Leave the pictures out and repeat the rest of the data below exactly.
┏━━
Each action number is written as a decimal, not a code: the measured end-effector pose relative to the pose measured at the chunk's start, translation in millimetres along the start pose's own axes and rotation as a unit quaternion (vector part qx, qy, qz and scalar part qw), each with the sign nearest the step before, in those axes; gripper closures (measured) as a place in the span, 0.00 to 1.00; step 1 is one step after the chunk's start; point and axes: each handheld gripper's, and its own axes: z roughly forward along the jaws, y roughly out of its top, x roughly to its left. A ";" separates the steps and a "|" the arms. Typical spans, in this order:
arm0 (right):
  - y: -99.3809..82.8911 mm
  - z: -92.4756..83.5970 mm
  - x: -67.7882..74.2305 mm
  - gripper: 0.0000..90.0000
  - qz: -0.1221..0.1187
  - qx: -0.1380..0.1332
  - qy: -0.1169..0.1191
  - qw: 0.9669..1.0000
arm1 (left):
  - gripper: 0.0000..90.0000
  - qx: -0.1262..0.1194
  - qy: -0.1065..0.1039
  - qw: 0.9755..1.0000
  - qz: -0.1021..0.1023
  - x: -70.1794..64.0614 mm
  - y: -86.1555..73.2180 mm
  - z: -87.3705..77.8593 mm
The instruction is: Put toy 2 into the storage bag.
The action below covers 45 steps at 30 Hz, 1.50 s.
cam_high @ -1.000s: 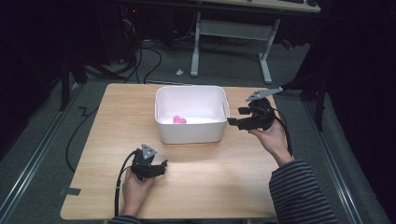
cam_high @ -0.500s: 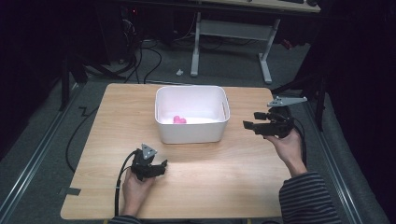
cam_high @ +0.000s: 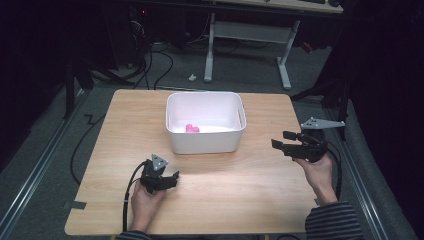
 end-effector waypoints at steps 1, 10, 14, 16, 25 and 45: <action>-2.5 -1.7 0.6 0.43 -0.001 -0.008 0.000 1.000 | 0.30 0.000 0.000 1.000 0.000 0.0 0.0 0.0; -30.0 -6.4 1.8 0.44 0.020 -0.022 -0.002 1.000 | 0.30 0.000 0.000 1.000 0.000 0.0 0.0 0.0; -45.1 -7.0 -0.6 0.44 0.039 -0.031 -0.003 0.999 | 0.30 0.000 0.000 1.000 0.000 0.0 0.0 0.0; -52.7 -6.1 -2.3 0.45 0.051 -0.034 -0.003 0.998 | 0.30 0.000 0.000 1.000 0.000 0.0 0.0 0.0; -83.9 8.5 -6.5 0.45 0.083 -0.028 -0.006 0.996 | 0.30 0.000 0.000 1.000 0.000 -0.2 -0.1 0.0; -121.9 57.0 1.5 0.43 0.093 -0.002 -0.028 0.995 | 0.30 0.000 0.001 1.000 -0.001 -0.2 -0.1 -0.1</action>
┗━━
### [Result of the task]
Each action number is written as a decimal, not a code: the measured end-effector pose relative to the pose measured at the chunk's start, translation in millimetres along the start pose's own axes and rotation as a unit quaternion (vector part qx, qy, qz and scalar part qw), each with the sign nearest the step before, in those axes; gripper closures (measured) as a place in the span, 0.00 to 1.00; step 1 is one step after the chunk's start; point and axes: each handheld gripper's, and its own axes: z roughly forward along the jaws, y roughly out of its top, x roughly to its left. A ";" separates the steps and a "|" the arms. Typical spans, in this order:
arm0 (right):
  - y: -99.3809..82.8911 mm
  - z: -92.4756..83.5970 mm
  - x: -67.7882..74.2305 mm
  - gripper: 0.0000..90.0000
  - qz: -0.1221..0.1187
  - qx: -0.1380..0.1332
  - qy: -0.1169..0.1191
  - qw: 0.9669..1.0000
arm1 (left):
  - gripper: 0.0000..90.0000
  - qx: -0.1262..0.1194
  - qy: -0.1065..0.1039
  - qw: 0.9755..1.0000
  - qz: -0.1021..0.1023
  - x: -70.1794..64.0614 mm
  - y: -86.1555..73.2180 mm
  - z: -87.3705..77.8593 mm
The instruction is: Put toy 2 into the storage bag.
The action below covers 45 steps at 30 Hz, 1.50 s.
cam_high @ -1.000s: 
cam_high @ -0.500s: 
cam_high @ +0.000s: 
 end-effector waypoints at steps 1, 10, 14, 16, 25 and 45: <action>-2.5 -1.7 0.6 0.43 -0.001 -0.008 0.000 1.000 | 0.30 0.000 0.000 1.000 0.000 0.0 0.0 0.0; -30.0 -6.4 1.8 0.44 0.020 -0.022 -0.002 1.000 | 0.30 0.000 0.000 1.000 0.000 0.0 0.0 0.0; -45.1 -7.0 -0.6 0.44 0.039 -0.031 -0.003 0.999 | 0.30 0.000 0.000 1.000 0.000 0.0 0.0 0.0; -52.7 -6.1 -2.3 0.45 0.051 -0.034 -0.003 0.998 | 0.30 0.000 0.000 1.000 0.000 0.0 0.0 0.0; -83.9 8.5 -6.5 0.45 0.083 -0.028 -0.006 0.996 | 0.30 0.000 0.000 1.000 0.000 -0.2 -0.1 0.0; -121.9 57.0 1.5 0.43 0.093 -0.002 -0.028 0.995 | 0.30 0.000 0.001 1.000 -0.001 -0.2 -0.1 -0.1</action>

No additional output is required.